US tax system is a global punchline
The jokes about Warren Buffett’s whopper of an inversion deal write themselves. What is not so funny is how Washington has allowed America’s tax system – with a rate 10 percentage points higher than the global average – to go neglected for decades while we continue to lose ground in the global race for investment and jobs.
The recent spate of so-called corporate “inversions” – where an American company relocates its global headquarters to another country through a purchase of a foreign company – is the latest political diversion from policies that will make America more economically competitive. Ostensibly, these inversion deals are undertaken to lower a company’s tax burden. However, Washington’s response to-date will not only have little impact on such transactions, it threatens to make matters worse by hampering our ability to attract global businesses that insource in America.
{mosads}In their zeal to stop U.S. companies from running for the border, a few policymakers have rushed “solutions” to address the [symptom of the] problem. Although well-intentioned, some of the proposals would do significantly more harm than good by inflicting considerable collateral damage on companies that have deliberately chosen to insource investment and jobs to U.S. communities across the country.
Specifically, historic foreign-headquartered companies – those firms that originally started their businesses in foreign countries – now find themselves in Washington’s inversion fix crosshairs. Through their U.S. subsidiaries, these insourcing companies directly employ 5.6 million Americans and add $736 billion in value to the U.S. economy.

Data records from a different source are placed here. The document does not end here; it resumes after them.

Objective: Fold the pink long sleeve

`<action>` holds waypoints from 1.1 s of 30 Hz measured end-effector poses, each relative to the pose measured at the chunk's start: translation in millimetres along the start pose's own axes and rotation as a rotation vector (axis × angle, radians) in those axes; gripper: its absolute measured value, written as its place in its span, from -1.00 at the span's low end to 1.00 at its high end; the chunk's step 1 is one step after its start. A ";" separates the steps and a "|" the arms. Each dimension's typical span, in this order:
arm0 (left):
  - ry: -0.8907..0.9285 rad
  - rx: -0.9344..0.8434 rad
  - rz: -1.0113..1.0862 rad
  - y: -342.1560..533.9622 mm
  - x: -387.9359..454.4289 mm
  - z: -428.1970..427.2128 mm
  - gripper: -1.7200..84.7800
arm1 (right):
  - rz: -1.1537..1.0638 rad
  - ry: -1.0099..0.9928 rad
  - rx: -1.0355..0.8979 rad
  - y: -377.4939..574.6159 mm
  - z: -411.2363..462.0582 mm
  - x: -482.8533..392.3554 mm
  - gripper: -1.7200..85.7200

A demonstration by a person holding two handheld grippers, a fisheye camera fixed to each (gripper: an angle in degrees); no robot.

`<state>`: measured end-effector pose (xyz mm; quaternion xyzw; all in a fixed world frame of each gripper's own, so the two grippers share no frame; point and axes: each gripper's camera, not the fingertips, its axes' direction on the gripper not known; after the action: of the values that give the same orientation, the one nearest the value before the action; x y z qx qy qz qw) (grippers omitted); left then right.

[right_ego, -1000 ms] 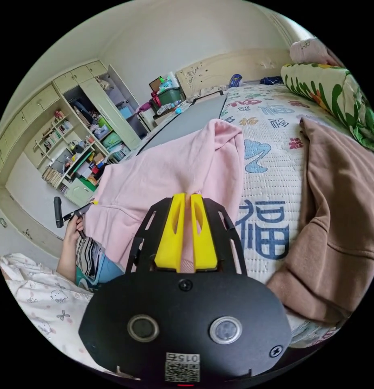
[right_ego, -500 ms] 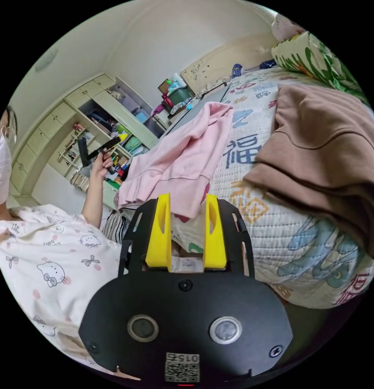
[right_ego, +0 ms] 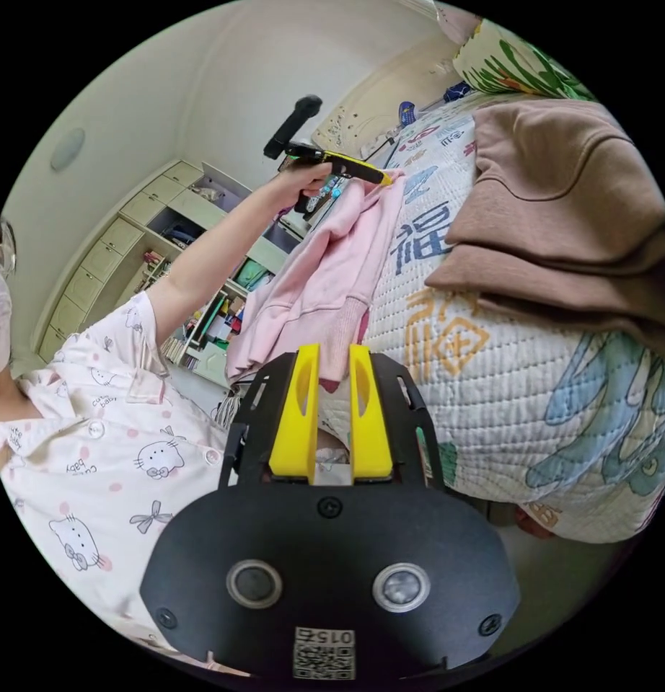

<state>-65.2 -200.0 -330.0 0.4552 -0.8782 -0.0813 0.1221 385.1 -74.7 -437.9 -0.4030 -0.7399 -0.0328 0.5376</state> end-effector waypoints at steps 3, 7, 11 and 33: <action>-0.118 -0.076 0.068 -14.0 18.0 13.1 -0.83 | -0.004 -0.007 0.016 9.2 -0.1 3.5 -0.90; -0.182 -0.042 0.031 -7.3 22.1 3.7 -0.90 | -0.024 0.100 0.136 36.3 -20.5 -8.2 -0.94; -0.207 0.141 -0.090 17.3 8.7 -39.6 -0.92 | -0.012 0.123 0.317 57.1 -81.2 -14.9 -0.95; 0.294 0.781 -0.638 518.2 -166.5 23.8 -0.94 | -0.769 -0.370 -0.256 217.6 251.1 -232.1 -0.95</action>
<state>-383.6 233.8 -244.5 0.7183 -0.6342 0.2839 0.0344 352.0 62.5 -817.8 -0.1607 -0.9098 -0.2489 0.2907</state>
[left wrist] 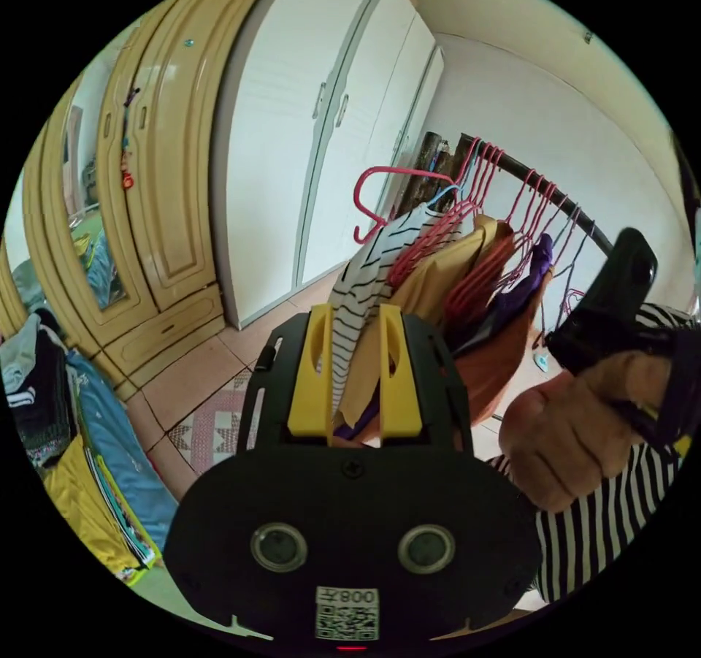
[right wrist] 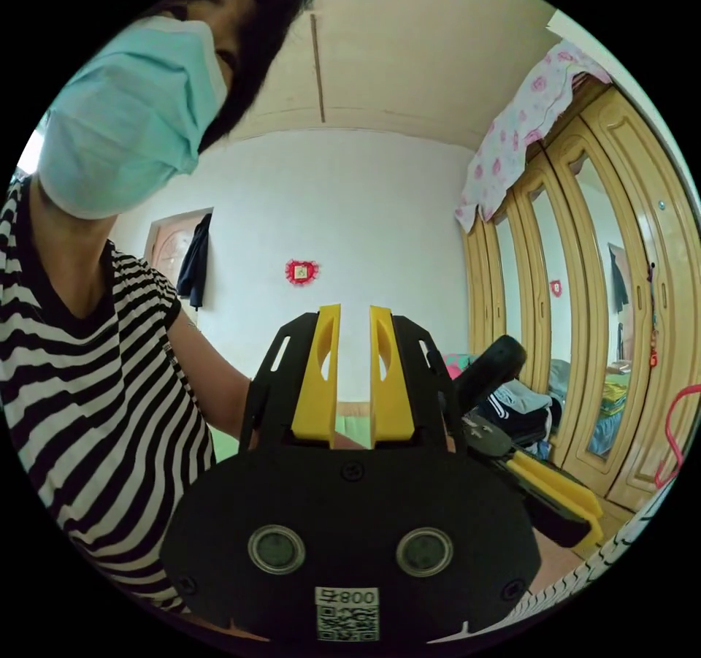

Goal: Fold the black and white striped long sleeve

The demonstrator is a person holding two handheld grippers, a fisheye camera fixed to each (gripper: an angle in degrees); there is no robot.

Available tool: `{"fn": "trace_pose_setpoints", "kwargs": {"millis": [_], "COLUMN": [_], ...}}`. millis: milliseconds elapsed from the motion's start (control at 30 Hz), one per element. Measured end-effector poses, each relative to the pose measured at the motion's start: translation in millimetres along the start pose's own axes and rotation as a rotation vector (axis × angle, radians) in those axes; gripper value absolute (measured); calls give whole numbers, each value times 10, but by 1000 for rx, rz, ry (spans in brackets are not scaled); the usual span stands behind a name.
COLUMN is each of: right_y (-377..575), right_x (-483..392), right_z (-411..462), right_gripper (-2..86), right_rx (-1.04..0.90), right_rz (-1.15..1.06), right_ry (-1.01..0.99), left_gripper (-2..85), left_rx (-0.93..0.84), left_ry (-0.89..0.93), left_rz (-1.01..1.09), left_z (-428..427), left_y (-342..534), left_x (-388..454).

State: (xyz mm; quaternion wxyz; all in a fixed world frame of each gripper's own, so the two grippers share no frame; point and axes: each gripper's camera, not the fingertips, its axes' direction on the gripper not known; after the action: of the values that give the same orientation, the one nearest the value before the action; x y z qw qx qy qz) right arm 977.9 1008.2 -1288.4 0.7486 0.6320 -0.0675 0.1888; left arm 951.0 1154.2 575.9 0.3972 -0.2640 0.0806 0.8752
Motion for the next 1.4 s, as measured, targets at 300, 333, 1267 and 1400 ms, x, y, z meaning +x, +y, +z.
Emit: {"fn": "trace_pose_setpoints", "kwargs": {"millis": [300,333,1267,1400], "right_y": [-473,-514,-303,-61], "right_x": [523,574,736,654], "right_z": [-519,-563,-664,-554], "right_gripper": [64,62,35,31], "right_rx": [17,13,-107,-130], "right_rz": [86,94,223,222], "right_ry": [13,23,93,120], "left_gripper": [89,79,12,11], "left_rx": [-73,-80,229,320], "left_ry": [74,72,114,119], "left_rz": [66,78,-332,-468], "left_z": [850,916,280,36], "left_y": [-485,-507,1158,1694], "left_x": [23,48,-184,-180]}}
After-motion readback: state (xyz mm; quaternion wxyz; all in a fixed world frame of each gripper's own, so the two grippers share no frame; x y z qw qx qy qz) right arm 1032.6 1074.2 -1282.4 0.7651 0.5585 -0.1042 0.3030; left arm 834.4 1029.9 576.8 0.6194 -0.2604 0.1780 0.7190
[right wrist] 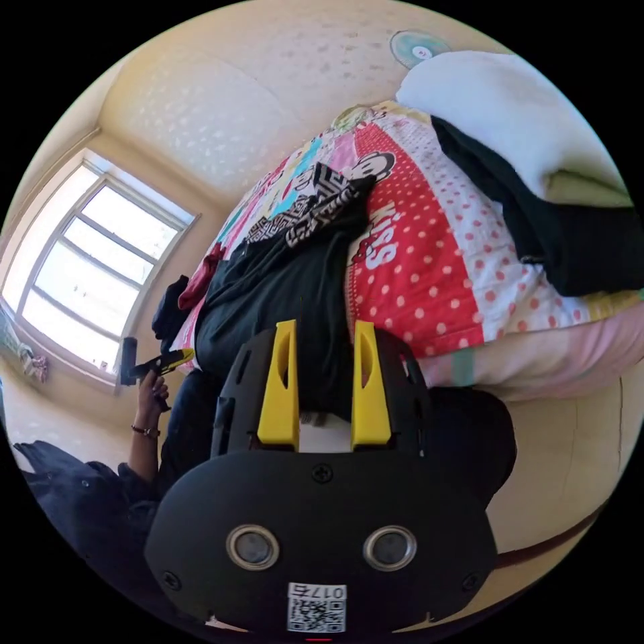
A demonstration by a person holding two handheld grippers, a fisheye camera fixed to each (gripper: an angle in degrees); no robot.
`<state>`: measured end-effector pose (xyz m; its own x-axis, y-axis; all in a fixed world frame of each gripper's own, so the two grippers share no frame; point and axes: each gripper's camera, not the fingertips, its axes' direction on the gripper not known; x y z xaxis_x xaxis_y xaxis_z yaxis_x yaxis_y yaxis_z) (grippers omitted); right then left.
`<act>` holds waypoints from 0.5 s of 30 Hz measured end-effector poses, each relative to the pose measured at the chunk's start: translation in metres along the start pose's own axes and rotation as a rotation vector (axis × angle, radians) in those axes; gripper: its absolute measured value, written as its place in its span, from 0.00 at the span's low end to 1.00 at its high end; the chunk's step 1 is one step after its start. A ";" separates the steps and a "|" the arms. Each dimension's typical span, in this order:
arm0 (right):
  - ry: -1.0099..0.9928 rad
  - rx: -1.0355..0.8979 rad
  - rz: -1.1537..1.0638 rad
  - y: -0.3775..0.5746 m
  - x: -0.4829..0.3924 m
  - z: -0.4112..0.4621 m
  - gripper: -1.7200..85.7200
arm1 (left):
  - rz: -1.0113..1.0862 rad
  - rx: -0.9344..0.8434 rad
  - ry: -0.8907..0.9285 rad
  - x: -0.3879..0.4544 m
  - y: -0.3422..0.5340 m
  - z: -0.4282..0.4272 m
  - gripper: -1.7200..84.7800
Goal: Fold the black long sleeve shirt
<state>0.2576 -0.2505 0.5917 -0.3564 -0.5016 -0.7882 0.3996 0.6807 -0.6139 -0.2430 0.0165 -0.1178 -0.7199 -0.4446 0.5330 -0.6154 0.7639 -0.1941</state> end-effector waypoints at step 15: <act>0.161 0.145 -0.220 -0.113 -0.073 -0.040 0.06 | 0.222 0.092 -0.138 0.037 -0.114 -0.087 0.08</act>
<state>0.2048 -0.2693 0.7204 -0.5722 -0.5301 -0.6257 0.4101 0.4757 -0.7781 -0.1711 -0.0465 -0.0045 -0.8733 -0.3356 0.3532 -0.4601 0.8067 -0.3710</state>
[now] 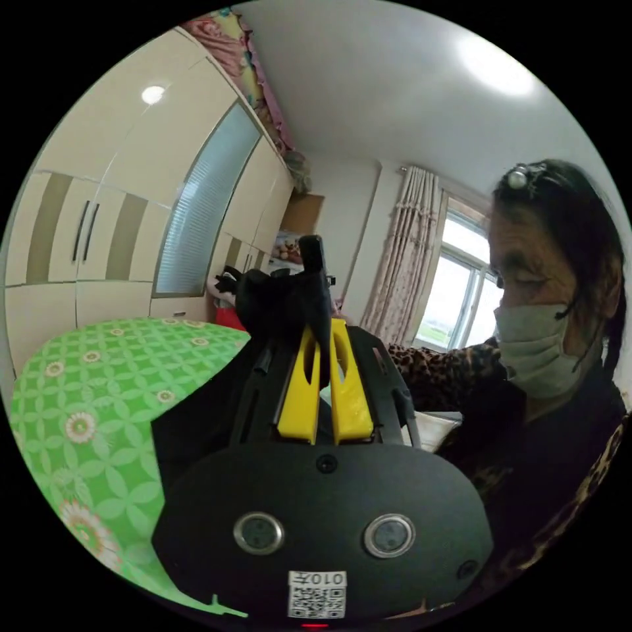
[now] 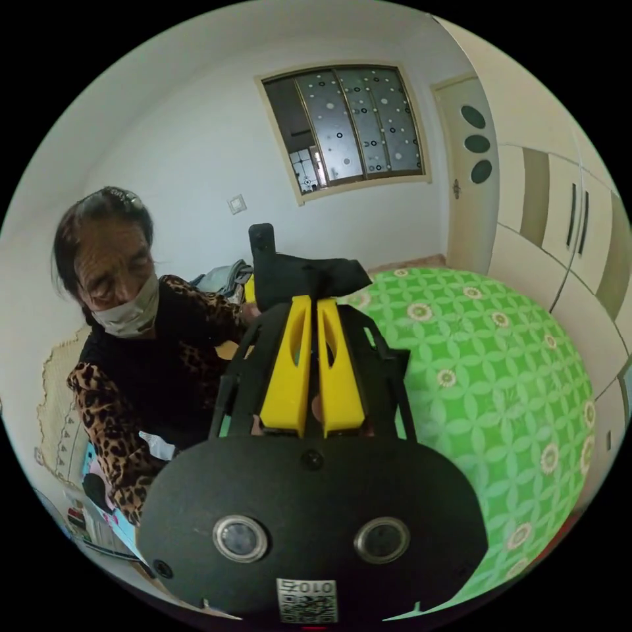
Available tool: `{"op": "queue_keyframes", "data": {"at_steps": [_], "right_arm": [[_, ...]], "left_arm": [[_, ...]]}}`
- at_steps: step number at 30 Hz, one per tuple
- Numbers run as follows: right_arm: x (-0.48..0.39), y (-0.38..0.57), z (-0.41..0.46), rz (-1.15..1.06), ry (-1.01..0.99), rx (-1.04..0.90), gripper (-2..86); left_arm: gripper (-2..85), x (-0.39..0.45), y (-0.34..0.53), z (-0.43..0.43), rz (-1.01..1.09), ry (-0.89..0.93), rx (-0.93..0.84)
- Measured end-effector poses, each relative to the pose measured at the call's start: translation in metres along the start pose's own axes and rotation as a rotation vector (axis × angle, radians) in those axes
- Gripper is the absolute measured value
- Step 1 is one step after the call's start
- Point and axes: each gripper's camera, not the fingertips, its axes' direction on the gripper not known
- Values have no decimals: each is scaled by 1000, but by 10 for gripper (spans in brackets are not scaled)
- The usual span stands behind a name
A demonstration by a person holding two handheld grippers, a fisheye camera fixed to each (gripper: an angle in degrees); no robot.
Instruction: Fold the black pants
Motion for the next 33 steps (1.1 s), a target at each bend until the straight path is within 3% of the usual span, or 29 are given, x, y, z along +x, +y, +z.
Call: {"op": "queue_keyframes", "data": {"at_steps": [5, 11, 15, 19, 21, 24, 27, 33], "right_arm": [[-28, 91, -42, 152, -16, 69, 37], [-39, 178, -89, 336, -92, 186, 42], [-26, 219, -126, 548, -301, 304, 68], [-28, 281, -158, 786, -317, 413, 83], [-39, 306, -174, 805, -330, 499, 82], [-63, 328, -194, 834, -323, 547, 79], [-89, 318, -200, 808, -281, 473, 78], [-132, 299, -198, 856, -160, 359, 82]], "left_arm": [[30, 32, 67, 96, -50, -35, -186], [32, 41, 128, 166, -103, -26, -290], [33, 56, 144, 197, -32, -83, -372], [37, 66, 178, 245, 11, -87, -521], [40, 70, 197, 266, 23, -102, -588], [44, 87, 222, 290, 93, -141, -664], [44, 108, 238, 303, 170, -197, -693], [33, 199, 282, 332, 586, -419, -824]]}}
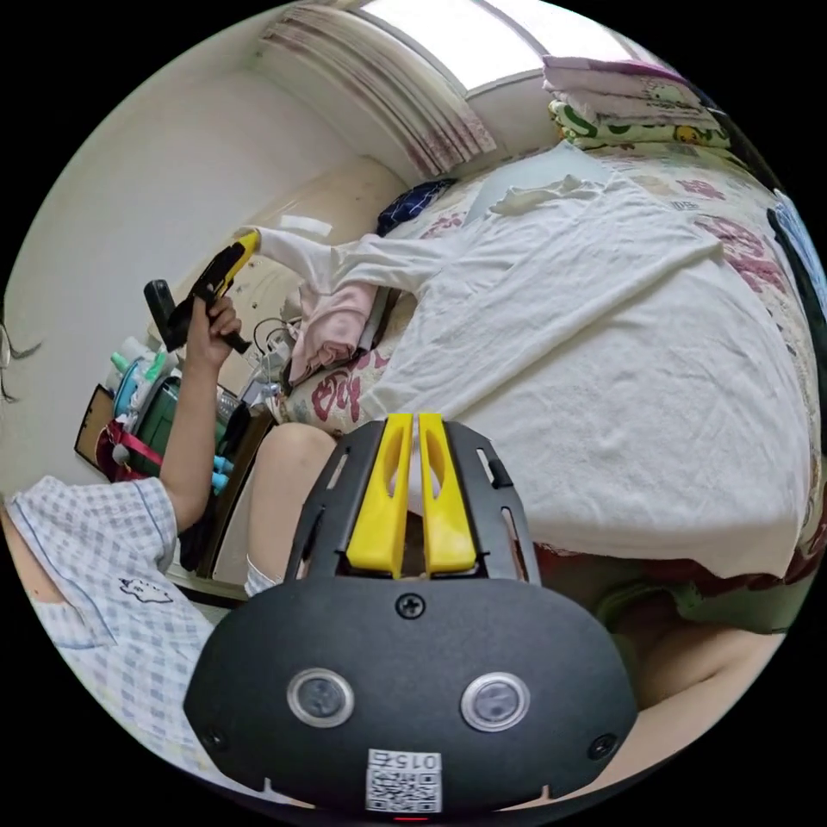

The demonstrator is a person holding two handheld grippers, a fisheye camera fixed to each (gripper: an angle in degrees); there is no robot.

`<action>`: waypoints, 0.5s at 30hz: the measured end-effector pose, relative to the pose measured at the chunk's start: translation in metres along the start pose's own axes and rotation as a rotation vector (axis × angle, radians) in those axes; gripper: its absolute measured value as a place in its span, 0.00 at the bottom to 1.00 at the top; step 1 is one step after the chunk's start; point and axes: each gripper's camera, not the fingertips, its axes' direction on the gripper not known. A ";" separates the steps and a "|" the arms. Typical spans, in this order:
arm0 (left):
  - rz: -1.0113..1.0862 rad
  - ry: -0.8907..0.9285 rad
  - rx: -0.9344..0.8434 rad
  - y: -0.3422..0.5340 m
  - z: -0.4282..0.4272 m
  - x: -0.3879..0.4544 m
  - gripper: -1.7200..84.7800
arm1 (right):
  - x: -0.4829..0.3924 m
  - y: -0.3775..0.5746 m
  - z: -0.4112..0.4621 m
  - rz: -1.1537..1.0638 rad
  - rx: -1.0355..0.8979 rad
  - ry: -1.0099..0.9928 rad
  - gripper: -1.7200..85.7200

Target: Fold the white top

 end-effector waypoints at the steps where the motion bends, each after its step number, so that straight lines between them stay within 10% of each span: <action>1: 0.080 0.087 -0.101 -0.003 0.040 0.036 0.02 | 0.002 -0.007 -0.015 0.039 0.051 0.002 0.07; 8: 0.321 0.387 -0.535 0.067 0.255 0.197 0.02 | 0.046 -0.036 -0.062 0.340 0.141 -0.213 0.15; 15: 0.290 0.465 -0.515 0.100 0.289 0.213 0.02 | 0.064 -0.069 -0.077 0.465 0.041 -0.216 0.17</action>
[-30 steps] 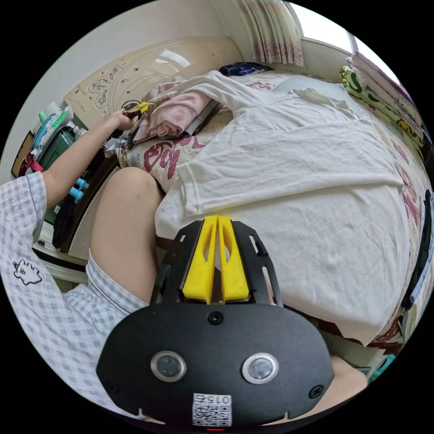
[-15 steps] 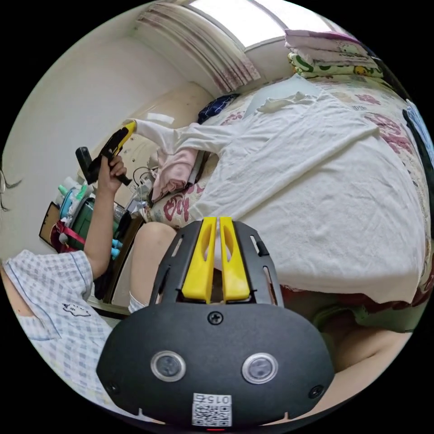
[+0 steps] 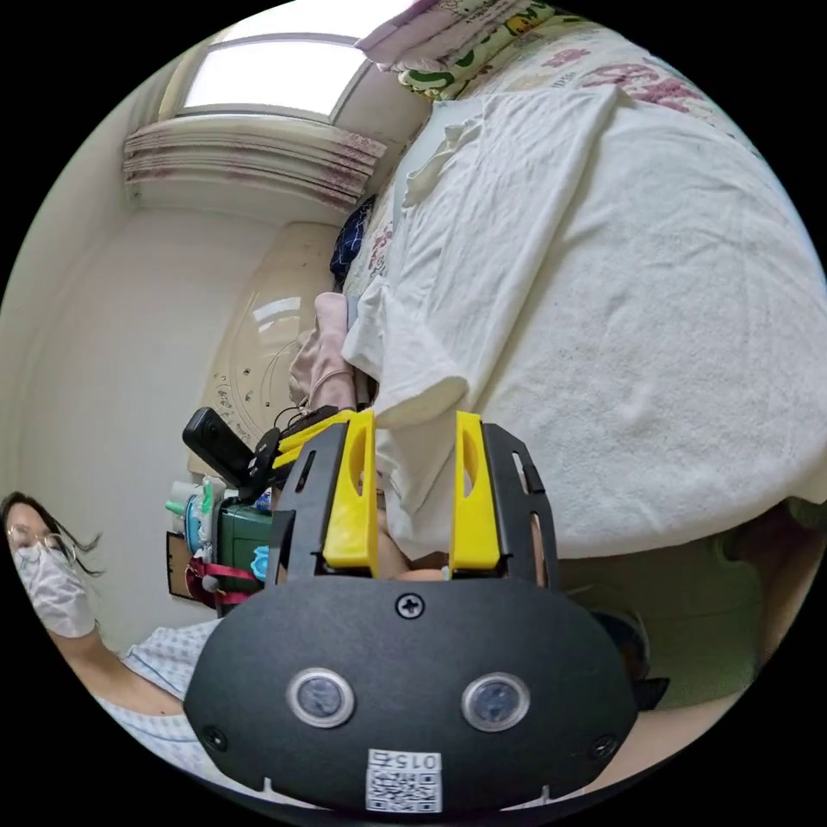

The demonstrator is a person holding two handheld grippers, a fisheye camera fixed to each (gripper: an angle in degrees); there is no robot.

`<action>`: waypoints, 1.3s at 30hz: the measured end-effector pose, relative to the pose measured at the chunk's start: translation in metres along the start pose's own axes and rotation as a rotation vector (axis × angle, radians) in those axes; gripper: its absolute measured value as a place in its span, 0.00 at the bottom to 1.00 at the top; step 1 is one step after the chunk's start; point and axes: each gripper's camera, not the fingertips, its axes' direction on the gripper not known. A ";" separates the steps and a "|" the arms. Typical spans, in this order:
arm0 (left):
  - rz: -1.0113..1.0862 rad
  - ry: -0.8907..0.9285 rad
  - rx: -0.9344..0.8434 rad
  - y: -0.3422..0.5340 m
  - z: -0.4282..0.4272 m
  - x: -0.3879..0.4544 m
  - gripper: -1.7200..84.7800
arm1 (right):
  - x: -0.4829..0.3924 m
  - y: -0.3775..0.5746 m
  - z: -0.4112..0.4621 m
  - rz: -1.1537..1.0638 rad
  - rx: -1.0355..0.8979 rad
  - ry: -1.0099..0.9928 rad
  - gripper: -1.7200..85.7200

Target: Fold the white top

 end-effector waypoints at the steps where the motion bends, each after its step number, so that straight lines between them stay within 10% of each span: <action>1: -0.018 0.030 0.028 0.003 0.001 -0.006 0.02 | -0.001 -0.003 -0.004 0.020 0.001 -0.038 0.17; 13: -0.005 0.063 0.147 0.024 0.004 -0.016 0.01 | -0.048 -0.029 -0.057 0.105 -0.038 -0.404 0.18; 27: -0.088 0.152 0.225 0.058 0.001 -0.051 0.05 | -0.119 -0.052 -0.127 0.127 0.069 -0.266 0.03; 39: -0.469 -0.382 0.197 0.127 -0.026 -0.129 0.16 | -0.173 -0.055 -0.305 0.029 0.353 -0.111 0.02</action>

Accounting for less than one percent of all U.S. private-sector businesses, insourcing companies have an outsized impact on the economy, producing more than 20 percent of America’s exports, 17 percent of our manufacturing workforce, and paying 34 percent higher wages than the economy-wide average. They also pay 16 percent of U.S. corporate taxes. These undisputable factors explain why the Obama Administration has said attracting more foreign direct investment should be a “comprehensive, all-hands-on-deck effort.”
In fairness, policymakers have a difficult task. Given the complexities of today’s global companies, it is nearly impossible to develop changes to our tax code that would narrowly impact the so-called invertors. Moreover, the term “inversion” itself is a moving target, evolving to the point where some politicians define it to mean anytime a U.S. company merges with a foreign firm. It seems that, any country with a lower tax rate than the United States – which has the highest of any nation in the industrialized world – can be considered a tax haven.
One of the most troublesome proposals intended to discourage inversions would raise a company’s tax burden by severely limiting its ability to deduct interest paid on debt to finance its American operations.
Companies depend on debt for growth, allowing firms to cover expenses and modernize equipment. Financing makes major expansions – like the groundbreaking ceremonies that politicians like to attend – possible. Companies across America, large and small, deduct the interest they pay on their debt as a normal cost of doing business. Interest expense has been fully deductible since before the Great Depression. If a business can no longer deduct the interest it pays on its loans, the cost of capital rises, and for foreign companies deciding where to invest, America becomes even less attractive.
Over the past decade, America has drastically lost its share of global investment. In 2000, 37 percent of all global investment came to the United States, in 2012 we claimed only 17 percent. The United States will not attract more foreign investment if it enacts discriminatory tax policy.
A second approach being considered by Congress presumes that if a foreign firm is managed from the United States, it must be an invertor. In reality, many historic foreign firms have created high-paying management functions in the United States, particularly in the manufacturing sector. This “management & control” litmus test will discourage traditional foreign companies from keeping global decision-makers in America and could ultimately lead them to decrease their investment in the United States. Only in Washington would the prospect of high-paying management jobs leaving America be hailed as a “success.”
The best way to prevent corporate inversions is to address the underlying problem – America’s uncompetitive tax code. In 1999, the average corporate tax rate across the industrialized world – including the United States – was 35 percent. Today, that global average rate is just 24 percent. Canada’s corporate tax rate fell from 29 percent to 15 percent. Germany’s went from 42 percent to 16 percent. Ireland’s fell from 24 percent to 12.5 percent. America’s rate remains more than 10 percentage points higher than the global average.
By embracing policy changes that reflect the realities of the global economy, rather than penalizing companies that want to compete in it, Congress can help America regain its winning advantage.
McLernon is the president and CEO of the Organization for International Investment, which represents the U.S. operations of many of the world’s leading global companies that in-source millions of American jobs.